The main scientific output of Shahriar Agaajani's research was the development of a new numerical technique to determine the extent to which the bearing capacity and weight distribution change in mortarless walls. With walls erected in the conventional way, the mortar between each layer of blocks evenly distributes the load in through the structure. The lack of a load-distributing layer in mortarless walls poses some serious challenges. Even minor relative height differences between neighbouring blocks and geometrical imperfections imply localized and almost unique internal stress distributions induced by external loads within the dry-stacked masonry walls. "No matter how precisely the blocks are manufactured, in practice neighbouring elements will never have exactly the same height," stated Mr Agaajani.
In cooperation with the building materials manufacturer Chaux de Contern, the researchers had prototypes of their blocks manufactured industrially. They used these blocks in their laboratory to build up to 2.5-meter-high walls which were tested experimentally under shear, centric and eccentric loads of up to 180 tons. The overall structural behaviour was compared to conventional masonry systems such as hollow and shuttering blocks. The investigations showed overall relative high structural performances for the developed dry-stacked elements. In addition, Shahriar Agaajani developed an algorithm in order to simulate the load distribution and intensity in the wall in various height-to-length ratios. Using these "virtual walls", the researchers were able to identify potential weak points and then further optimise the construction parts. Worldwide, this is the first time that this simulation technique is used.

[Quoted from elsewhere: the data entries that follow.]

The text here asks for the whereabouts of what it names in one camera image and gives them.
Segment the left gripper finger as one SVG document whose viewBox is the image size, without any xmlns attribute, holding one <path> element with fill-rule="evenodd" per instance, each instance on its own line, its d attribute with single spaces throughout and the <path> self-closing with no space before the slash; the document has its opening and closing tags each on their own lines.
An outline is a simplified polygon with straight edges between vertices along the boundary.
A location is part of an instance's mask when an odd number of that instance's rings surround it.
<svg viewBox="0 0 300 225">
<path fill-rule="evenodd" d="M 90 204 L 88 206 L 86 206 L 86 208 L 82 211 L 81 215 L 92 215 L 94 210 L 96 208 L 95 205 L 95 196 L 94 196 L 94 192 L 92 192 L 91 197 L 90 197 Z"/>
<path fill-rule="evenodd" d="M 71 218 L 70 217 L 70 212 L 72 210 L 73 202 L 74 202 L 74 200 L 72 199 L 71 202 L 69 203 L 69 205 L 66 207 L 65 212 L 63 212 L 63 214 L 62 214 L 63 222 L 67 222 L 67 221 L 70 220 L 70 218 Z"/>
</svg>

In a follow-up project at the University of Luxembourg involving Chaux de Contern and ASARS Constructions, the building blocks will be further developed until they are ready to be brought to market. From 2017, the blocks should be available for use on building sites. "Mr Agaajani and the Solid Structures research group have explored a completely new avenue. Based on theoretical knowledge and the results of the relevant experiments, they have developed a new product which challenges long-established traditions. We hope that customers will follow us along this path," said Eric Klückers, managing director of Chaux de Contern.